Re: Reading to children

Eva Ekeblad (eva.ekeblad who-is-at ped.gu.se)
Fri, 15 Dec 1995 16:02:52 +0100

Hi everybody
on a Goteborg Friday afternoon, not long after sunset.

In my perception of myself as a reading MC parent I did not as much
stop-and-ask-questions as pick up what the children commented on and
respond/ /augment to it. I do not have a large set of data on this, but
have one reading session taped and transcribed. Not here, but I will check
my impression as to the proportion of initiatives over the weekend -- I may
be wrong.

In 1976 we did not have a taperecorder of our own: we wanted to send a
Christmas tape of the kids and ourselves to my parents-in-law in
California, so we borrowed one form our neighbours. And then made a few
more recordings, for the "multi-medial family album" so to speak.

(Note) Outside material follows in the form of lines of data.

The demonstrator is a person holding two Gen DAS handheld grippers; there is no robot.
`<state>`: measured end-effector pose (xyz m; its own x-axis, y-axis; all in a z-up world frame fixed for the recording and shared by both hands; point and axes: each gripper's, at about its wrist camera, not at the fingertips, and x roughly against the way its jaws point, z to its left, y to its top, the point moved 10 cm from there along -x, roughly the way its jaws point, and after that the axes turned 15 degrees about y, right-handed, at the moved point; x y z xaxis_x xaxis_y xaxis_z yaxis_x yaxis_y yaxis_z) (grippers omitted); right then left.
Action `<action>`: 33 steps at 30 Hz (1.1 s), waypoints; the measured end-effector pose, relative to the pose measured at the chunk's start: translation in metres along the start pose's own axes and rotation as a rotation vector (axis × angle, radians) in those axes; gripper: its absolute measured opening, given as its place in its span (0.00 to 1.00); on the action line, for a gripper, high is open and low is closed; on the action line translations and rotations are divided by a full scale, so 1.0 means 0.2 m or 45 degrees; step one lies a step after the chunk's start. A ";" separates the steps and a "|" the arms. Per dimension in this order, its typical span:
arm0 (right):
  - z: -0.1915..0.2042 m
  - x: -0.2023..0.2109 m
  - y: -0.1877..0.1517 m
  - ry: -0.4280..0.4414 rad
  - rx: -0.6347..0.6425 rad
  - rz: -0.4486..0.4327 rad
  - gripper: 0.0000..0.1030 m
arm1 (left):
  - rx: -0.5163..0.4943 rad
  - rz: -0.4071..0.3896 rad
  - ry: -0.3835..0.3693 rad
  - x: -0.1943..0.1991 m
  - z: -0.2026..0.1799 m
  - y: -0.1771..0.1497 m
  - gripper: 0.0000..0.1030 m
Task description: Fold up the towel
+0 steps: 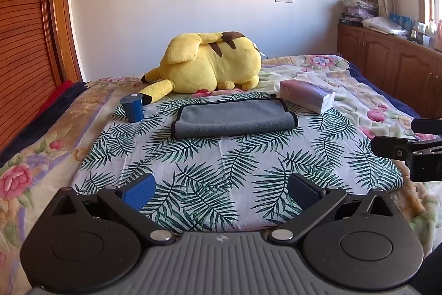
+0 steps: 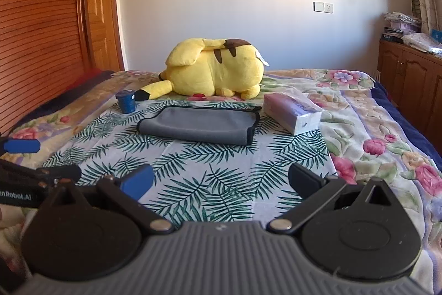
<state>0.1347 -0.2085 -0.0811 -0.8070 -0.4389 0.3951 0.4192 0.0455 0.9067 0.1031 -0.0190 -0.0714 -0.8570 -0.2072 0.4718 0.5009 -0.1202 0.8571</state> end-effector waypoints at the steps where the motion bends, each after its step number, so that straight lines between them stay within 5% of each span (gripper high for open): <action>1: 0.00 0.00 0.00 -0.005 0.002 0.000 1.00 | 0.003 0.002 -0.002 0.00 0.00 -0.01 1.00; 33: -0.03 0.01 -0.02 -0.076 0.020 -0.042 1.00 | 0.044 -0.087 0.063 -0.01 0.10 -0.01 1.00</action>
<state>0.1343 -0.2149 -0.0848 -0.8438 -0.3864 0.3723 0.3856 0.0458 0.9215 0.1012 0.0009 -0.0687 -0.8816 -0.2472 0.4021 0.4364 -0.1022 0.8939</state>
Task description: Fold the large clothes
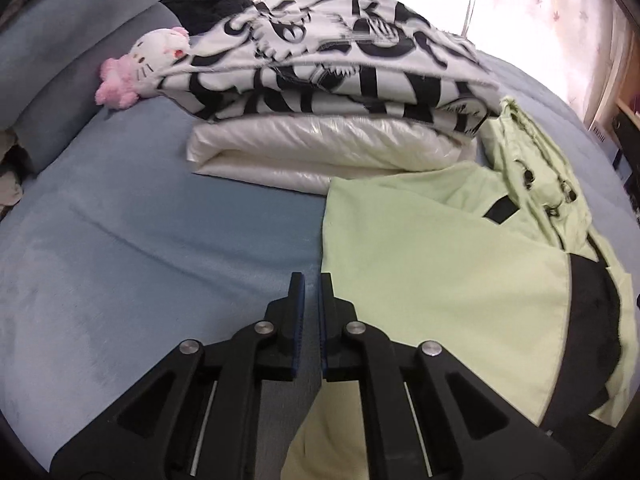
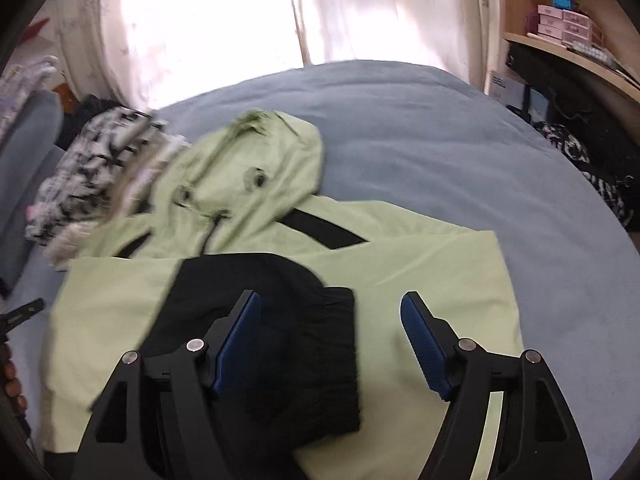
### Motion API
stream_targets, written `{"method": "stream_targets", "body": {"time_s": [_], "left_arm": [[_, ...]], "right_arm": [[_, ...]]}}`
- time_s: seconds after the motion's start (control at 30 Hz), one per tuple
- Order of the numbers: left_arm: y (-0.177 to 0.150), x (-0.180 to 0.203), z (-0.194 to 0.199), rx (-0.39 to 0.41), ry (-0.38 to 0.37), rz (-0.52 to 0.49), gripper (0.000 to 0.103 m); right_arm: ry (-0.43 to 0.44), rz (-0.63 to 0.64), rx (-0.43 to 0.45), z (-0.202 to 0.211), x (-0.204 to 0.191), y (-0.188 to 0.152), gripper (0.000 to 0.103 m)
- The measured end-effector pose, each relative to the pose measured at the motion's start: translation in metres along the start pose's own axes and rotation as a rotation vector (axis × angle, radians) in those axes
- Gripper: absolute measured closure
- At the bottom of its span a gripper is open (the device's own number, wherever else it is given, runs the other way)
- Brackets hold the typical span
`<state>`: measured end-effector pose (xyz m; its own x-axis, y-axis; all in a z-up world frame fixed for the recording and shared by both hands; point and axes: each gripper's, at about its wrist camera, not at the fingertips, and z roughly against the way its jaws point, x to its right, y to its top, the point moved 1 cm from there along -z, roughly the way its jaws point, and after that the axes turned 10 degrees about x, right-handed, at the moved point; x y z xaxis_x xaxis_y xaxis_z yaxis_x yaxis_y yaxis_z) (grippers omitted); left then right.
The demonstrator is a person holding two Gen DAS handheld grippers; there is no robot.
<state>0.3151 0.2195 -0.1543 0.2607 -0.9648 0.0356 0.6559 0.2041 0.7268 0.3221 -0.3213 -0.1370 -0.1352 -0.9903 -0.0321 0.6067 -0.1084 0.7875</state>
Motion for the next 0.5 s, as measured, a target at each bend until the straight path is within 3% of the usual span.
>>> {"method": "stream_targets", "body": {"time_s": [0.1, 0.2, 0.33, 0.4, 0.5], "left_arm": [[-0.008, 0.017, 0.019, -0.008, -0.084, -0.014, 0.101], [-0.026, 0.055, 0.036, -0.024, -0.19, -0.035, 0.101], [-0.058, 0.113, 0.041, -0.056, -0.27, -0.088, 0.101], [-0.073, 0.132, 0.034, -0.073, -0.244, -0.129, 0.101], [-0.09, 0.135, 0.021, -0.087, -0.16, -0.165, 0.1]], "right_arm": [[0.078, 0.003, -0.026, 0.016, -0.024, -0.007, 0.03], [0.17, 0.01, -0.08, 0.017, -0.055, -0.021, 0.037], [0.254, 0.04, -0.145, 0.004, -0.102, -0.047, 0.043], [0.247, 0.056, -0.183, -0.009, -0.111, -0.062, 0.044], [0.166, 0.084, -0.249, -0.027, -0.103, -0.082, 0.049]]}}
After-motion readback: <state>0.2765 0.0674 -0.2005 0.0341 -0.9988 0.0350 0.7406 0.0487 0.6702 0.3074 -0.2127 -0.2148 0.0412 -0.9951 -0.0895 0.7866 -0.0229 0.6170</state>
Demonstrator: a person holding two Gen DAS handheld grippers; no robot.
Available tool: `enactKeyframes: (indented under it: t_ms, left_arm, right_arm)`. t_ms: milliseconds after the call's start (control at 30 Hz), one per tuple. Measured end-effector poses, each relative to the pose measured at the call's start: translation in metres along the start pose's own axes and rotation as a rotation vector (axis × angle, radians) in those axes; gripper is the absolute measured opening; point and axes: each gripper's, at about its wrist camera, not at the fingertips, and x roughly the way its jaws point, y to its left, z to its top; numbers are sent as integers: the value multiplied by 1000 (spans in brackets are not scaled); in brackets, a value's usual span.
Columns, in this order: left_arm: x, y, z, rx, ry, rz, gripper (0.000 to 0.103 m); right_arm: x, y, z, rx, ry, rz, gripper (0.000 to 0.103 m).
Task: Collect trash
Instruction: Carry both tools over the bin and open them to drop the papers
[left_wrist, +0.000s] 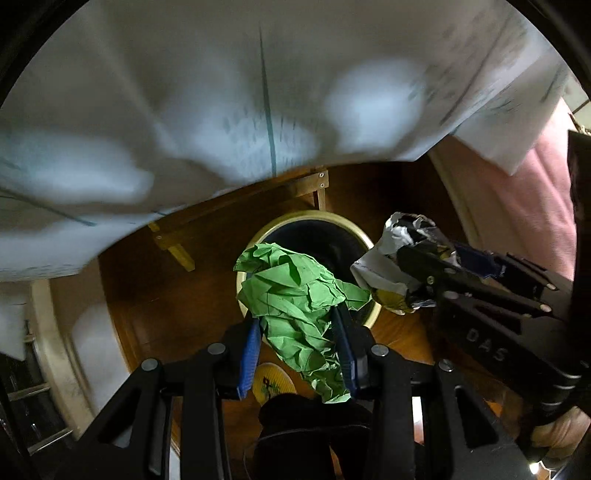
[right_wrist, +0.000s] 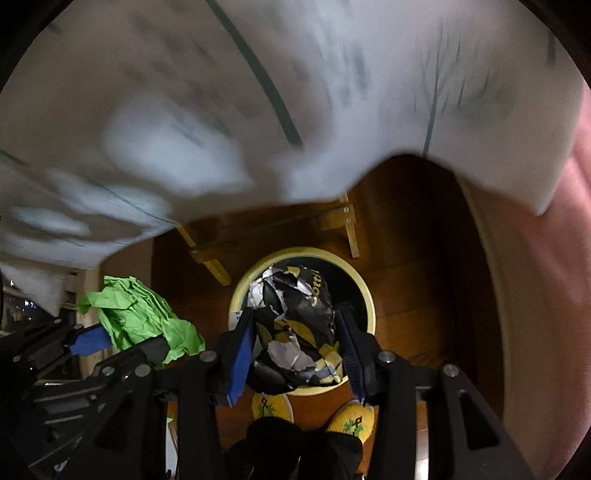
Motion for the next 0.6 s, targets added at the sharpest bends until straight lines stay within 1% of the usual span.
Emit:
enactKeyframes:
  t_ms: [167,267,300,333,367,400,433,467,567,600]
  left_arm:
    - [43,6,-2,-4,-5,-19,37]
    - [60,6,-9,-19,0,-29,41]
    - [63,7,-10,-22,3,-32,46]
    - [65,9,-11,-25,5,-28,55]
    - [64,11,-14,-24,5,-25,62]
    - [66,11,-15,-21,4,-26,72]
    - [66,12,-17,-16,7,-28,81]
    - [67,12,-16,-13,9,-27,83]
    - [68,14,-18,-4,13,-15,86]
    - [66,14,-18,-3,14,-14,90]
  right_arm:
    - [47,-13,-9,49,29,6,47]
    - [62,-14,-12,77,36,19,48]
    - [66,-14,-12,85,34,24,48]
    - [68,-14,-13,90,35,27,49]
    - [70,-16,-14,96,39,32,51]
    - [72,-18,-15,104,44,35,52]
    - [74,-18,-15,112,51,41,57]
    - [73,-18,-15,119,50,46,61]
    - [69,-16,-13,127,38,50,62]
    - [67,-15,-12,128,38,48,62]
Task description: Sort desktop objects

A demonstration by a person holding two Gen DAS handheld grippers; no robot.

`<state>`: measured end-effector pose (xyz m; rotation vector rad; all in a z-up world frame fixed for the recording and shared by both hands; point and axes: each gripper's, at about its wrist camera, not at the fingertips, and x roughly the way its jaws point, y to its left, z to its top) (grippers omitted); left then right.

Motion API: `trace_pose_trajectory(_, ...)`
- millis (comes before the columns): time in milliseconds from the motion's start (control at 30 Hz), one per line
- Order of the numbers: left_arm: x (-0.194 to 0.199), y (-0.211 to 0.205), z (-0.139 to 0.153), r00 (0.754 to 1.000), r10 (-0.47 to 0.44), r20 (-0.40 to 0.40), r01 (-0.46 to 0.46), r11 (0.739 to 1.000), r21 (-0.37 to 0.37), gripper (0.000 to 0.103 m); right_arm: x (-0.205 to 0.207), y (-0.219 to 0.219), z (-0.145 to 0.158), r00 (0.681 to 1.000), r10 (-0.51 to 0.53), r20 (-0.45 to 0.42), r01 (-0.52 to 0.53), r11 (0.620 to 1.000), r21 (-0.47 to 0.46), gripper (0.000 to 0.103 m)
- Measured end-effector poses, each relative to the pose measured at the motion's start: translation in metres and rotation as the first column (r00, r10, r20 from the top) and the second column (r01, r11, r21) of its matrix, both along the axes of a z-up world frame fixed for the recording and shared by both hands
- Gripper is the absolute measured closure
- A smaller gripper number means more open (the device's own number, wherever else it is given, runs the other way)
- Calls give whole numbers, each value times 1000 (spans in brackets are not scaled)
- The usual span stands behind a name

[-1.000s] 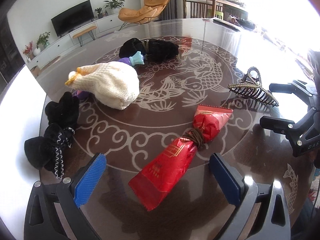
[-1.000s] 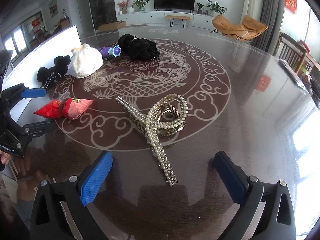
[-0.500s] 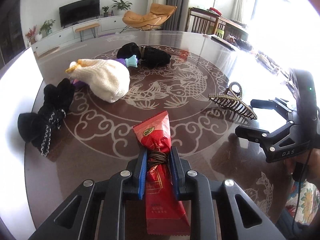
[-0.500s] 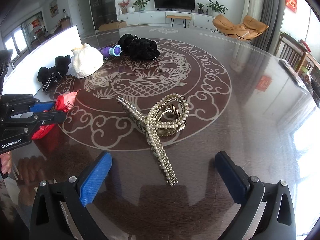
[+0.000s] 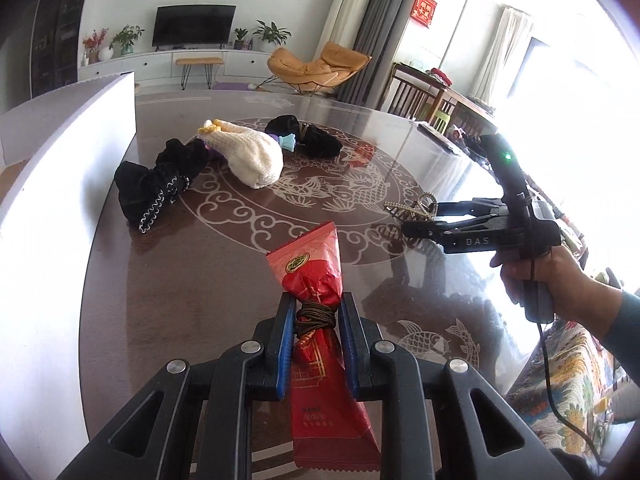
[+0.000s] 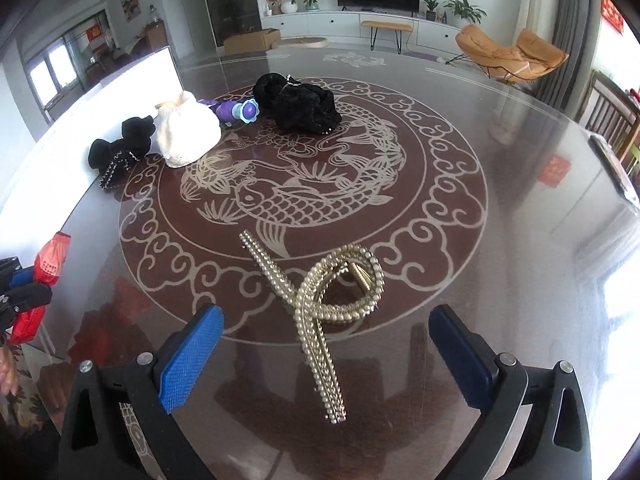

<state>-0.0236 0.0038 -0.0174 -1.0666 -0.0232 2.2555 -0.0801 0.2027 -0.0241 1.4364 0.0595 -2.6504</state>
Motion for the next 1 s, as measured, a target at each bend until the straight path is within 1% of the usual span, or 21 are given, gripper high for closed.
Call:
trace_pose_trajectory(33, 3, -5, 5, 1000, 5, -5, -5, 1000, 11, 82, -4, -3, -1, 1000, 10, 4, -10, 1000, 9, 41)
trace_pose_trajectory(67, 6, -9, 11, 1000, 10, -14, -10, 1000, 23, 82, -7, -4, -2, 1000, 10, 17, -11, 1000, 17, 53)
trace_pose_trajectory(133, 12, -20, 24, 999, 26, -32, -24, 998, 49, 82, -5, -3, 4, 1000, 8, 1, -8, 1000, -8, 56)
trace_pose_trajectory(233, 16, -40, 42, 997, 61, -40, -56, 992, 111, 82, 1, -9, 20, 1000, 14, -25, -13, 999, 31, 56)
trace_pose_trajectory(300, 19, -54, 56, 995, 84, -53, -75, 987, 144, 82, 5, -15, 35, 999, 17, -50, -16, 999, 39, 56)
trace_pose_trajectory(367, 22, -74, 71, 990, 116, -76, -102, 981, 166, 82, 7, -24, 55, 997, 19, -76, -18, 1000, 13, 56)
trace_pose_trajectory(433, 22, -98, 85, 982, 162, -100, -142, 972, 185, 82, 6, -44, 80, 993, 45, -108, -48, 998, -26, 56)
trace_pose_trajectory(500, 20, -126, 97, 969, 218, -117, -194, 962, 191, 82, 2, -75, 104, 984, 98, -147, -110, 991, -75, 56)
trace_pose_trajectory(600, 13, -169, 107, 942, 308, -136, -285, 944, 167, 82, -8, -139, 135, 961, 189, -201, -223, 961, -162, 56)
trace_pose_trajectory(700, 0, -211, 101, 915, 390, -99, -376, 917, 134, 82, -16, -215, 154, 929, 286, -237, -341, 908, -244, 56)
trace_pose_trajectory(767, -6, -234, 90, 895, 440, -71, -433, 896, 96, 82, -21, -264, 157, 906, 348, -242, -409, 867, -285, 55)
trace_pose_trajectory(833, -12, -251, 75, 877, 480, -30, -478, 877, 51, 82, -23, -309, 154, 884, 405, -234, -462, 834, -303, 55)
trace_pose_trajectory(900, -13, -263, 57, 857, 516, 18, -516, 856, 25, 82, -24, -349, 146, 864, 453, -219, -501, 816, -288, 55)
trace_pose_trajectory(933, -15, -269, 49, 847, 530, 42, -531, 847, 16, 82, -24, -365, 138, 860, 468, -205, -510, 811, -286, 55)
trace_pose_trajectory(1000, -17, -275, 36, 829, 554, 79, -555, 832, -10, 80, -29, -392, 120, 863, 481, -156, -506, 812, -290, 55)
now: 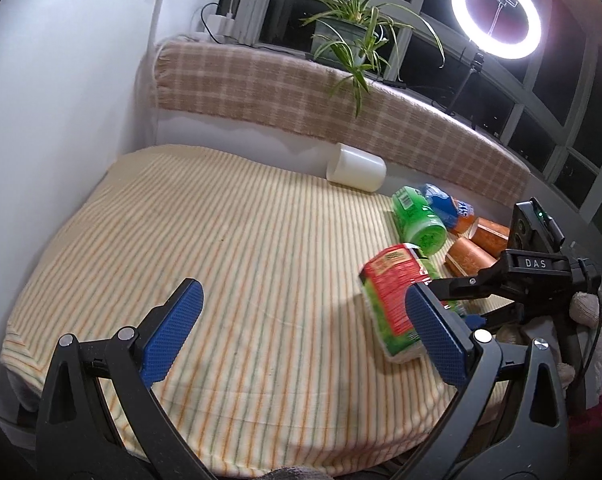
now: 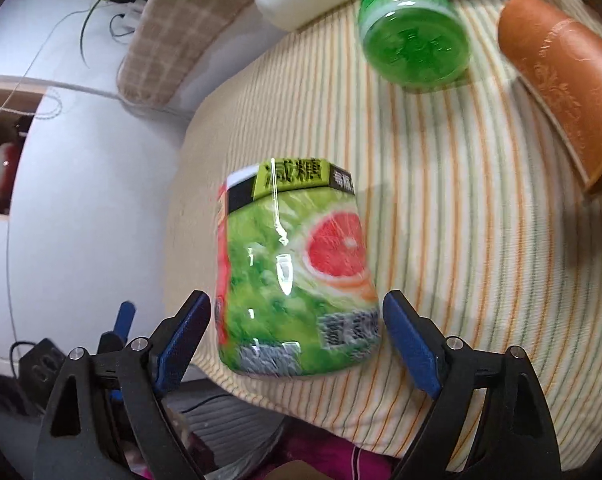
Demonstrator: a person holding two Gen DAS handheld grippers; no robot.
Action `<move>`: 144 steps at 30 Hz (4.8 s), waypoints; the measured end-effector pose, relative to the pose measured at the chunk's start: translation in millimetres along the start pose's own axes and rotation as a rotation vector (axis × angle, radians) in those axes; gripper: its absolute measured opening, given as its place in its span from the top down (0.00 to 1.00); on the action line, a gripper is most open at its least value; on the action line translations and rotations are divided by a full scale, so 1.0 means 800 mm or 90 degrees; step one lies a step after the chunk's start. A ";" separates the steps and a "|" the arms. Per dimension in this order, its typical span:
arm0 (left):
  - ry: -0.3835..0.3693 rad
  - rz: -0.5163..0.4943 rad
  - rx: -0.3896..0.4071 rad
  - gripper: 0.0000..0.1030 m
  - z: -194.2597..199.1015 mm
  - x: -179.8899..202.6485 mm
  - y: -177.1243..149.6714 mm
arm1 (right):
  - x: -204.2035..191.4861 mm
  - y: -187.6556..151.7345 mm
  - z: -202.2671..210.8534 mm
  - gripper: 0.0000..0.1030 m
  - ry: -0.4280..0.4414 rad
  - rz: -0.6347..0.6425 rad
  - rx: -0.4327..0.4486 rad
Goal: Flip cup upright
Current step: 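Close the left tool on the bottle while the right tool releases it, then rotate the held bottle with the left tool so its open end faces up, then lower the bottle upright onto the bed and open the left tool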
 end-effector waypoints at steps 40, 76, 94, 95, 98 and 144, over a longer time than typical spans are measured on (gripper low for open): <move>-0.297 0.275 -0.383 0.12 -0.151 0.081 -0.047 | 0.116 -0.077 0.186 0.13 -0.049 -0.102 0.267; -0.236 0.092 -0.270 0.22 -0.133 0.123 -0.025 | 0.136 -0.082 0.187 0.13 -0.060 -0.124 0.273; -0.090 -0.138 -0.097 0.22 -0.130 0.138 -0.011 | 0.137 -0.085 0.188 0.13 -0.065 -0.120 0.275; -0.088 -0.143 -0.094 0.22 -0.130 0.139 -0.012 | 0.137 -0.085 0.188 0.13 -0.066 -0.119 0.275; -0.085 -0.152 -0.093 0.22 -0.127 0.141 -0.016 | 0.135 -0.084 0.188 0.13 -0.066 -0.117 0.275; -0.157 -0.182 -0.155 0.14 -0.091 0.162 -0.078 | 0.114 -0.098 0.184 0.13 -0.084 -0.071 0.276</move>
Point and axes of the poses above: each gripper's, at about its wrist camera, not at the fingertips, and z roughly against the way its jaws point, x to its right, y to its top, the point moved 10 cm from there along -z, roughly the way its jaws point, and after that the axes turned 1 degree about -x, right-handed, at the moved point
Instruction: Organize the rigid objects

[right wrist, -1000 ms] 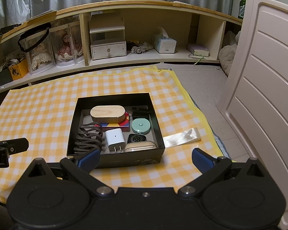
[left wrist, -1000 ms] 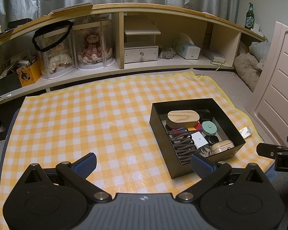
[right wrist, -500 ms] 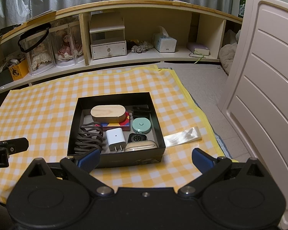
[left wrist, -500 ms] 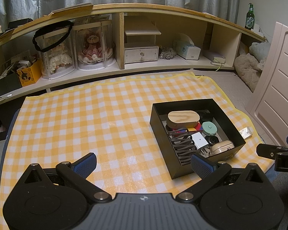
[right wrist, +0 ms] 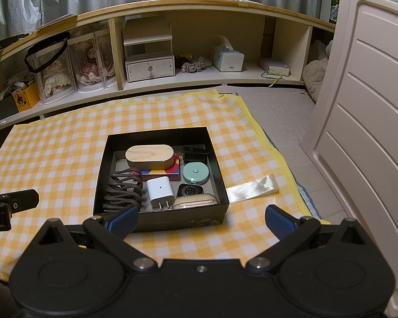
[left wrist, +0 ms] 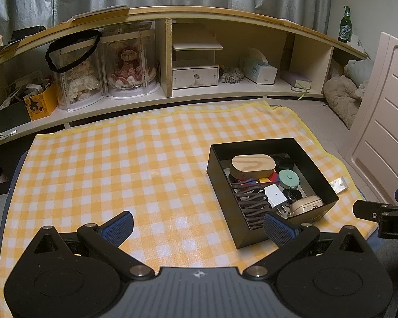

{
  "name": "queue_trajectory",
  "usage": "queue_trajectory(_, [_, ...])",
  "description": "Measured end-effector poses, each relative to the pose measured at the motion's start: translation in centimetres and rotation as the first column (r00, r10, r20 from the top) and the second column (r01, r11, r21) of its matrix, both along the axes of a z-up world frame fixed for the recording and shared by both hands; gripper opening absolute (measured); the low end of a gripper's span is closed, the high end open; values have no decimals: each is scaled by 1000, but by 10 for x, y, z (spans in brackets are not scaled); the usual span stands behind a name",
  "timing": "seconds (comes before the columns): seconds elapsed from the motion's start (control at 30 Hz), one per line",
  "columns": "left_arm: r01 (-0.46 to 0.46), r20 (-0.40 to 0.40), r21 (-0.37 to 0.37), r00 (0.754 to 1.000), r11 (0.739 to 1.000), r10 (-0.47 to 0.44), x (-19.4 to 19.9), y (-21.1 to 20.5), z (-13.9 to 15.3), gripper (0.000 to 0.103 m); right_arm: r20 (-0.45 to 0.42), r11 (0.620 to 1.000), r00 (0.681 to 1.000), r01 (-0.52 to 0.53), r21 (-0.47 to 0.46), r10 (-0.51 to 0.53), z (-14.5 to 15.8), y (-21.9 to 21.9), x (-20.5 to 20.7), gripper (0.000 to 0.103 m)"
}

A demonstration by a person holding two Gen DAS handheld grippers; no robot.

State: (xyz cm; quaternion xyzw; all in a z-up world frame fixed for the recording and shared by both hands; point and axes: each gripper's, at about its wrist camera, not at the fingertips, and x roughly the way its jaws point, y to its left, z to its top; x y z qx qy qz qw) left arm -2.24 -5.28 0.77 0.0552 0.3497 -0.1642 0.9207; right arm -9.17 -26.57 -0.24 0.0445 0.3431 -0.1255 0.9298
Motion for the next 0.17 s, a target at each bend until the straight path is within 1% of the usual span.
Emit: queue_trajectory(0.17, [0,1,0,1000,1000,0,0,0,0,103,0,1000,1000,0,1,0,0,0,0,103])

One of
them I transcribed in -88 or -89 when I had come into educational research
and had been bitten by the "transcription bug". Not long ago I re-found and
re-read the printout, when sorting old papers -- of course mostly as a
piece of family history. What I _do- notice, as a researcher is that I tend
to respond more to my
four-and-a-half-year-old than to my two-and-a-half-year-old. I hear HIS
contributions as more relevant than HERS...

But it might be interesting to look at who asks the questions.